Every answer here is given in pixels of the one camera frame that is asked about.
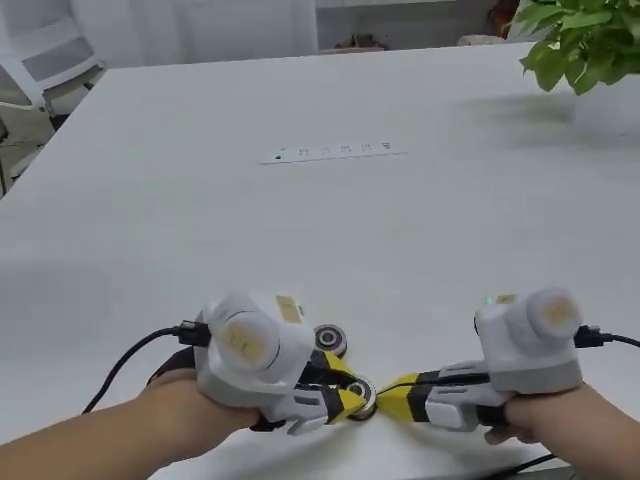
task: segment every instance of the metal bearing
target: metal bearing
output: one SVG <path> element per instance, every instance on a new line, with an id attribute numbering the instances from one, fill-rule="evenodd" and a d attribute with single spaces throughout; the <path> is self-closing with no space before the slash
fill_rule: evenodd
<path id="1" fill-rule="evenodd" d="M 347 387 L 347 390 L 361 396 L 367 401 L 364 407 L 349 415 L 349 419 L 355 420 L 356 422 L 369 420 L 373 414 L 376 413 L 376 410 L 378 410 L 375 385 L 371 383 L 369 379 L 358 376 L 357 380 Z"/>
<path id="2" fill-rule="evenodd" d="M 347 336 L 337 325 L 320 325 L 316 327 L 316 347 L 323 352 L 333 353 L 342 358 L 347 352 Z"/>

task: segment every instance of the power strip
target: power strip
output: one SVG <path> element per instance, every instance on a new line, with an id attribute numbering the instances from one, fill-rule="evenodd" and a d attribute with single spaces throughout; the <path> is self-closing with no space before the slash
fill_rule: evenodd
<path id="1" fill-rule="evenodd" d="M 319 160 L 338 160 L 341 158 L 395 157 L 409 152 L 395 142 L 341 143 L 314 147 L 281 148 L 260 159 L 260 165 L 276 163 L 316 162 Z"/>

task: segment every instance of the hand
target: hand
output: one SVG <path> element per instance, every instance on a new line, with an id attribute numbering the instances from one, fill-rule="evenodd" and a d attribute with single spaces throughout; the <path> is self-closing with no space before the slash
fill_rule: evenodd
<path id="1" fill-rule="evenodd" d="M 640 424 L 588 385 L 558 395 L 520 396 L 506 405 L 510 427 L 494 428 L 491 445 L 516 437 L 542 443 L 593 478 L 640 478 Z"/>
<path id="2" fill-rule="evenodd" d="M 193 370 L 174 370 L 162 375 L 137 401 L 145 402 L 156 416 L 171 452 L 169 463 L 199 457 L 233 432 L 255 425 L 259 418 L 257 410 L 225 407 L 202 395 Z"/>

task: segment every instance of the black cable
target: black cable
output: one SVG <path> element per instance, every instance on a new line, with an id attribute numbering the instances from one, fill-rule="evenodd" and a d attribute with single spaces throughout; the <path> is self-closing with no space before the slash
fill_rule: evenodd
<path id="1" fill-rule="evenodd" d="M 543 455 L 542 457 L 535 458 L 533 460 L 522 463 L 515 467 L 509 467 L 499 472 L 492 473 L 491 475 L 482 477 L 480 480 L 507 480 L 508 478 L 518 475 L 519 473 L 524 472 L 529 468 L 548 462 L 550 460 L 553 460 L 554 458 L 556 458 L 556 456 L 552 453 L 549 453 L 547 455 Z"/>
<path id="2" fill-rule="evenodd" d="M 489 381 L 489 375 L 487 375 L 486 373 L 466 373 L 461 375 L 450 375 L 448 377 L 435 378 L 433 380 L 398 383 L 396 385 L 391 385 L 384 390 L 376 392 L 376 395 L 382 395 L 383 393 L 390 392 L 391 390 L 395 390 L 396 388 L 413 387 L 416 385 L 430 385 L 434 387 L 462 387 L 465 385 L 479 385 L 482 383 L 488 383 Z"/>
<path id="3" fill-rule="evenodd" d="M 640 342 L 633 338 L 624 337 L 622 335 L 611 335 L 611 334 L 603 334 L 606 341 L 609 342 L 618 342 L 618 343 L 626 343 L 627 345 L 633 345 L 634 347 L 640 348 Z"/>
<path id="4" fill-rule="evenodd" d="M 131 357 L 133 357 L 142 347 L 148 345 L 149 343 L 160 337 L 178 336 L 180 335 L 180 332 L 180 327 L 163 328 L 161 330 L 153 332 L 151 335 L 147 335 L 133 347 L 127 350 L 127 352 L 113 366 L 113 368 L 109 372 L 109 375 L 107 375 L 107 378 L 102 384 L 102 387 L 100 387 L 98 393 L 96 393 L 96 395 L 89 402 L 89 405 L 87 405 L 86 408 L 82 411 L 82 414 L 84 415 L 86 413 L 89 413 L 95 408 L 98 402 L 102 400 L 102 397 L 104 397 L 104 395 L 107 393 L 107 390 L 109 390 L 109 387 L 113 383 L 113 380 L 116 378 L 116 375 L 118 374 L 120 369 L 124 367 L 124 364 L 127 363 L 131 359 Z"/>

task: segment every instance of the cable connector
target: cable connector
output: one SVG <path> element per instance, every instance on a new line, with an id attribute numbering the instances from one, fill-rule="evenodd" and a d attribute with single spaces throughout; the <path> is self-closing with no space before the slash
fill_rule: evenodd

· · · · ·

Wherever a line above includes the string "strip", count it; give only the final tally.

ANSWER BELOW:
2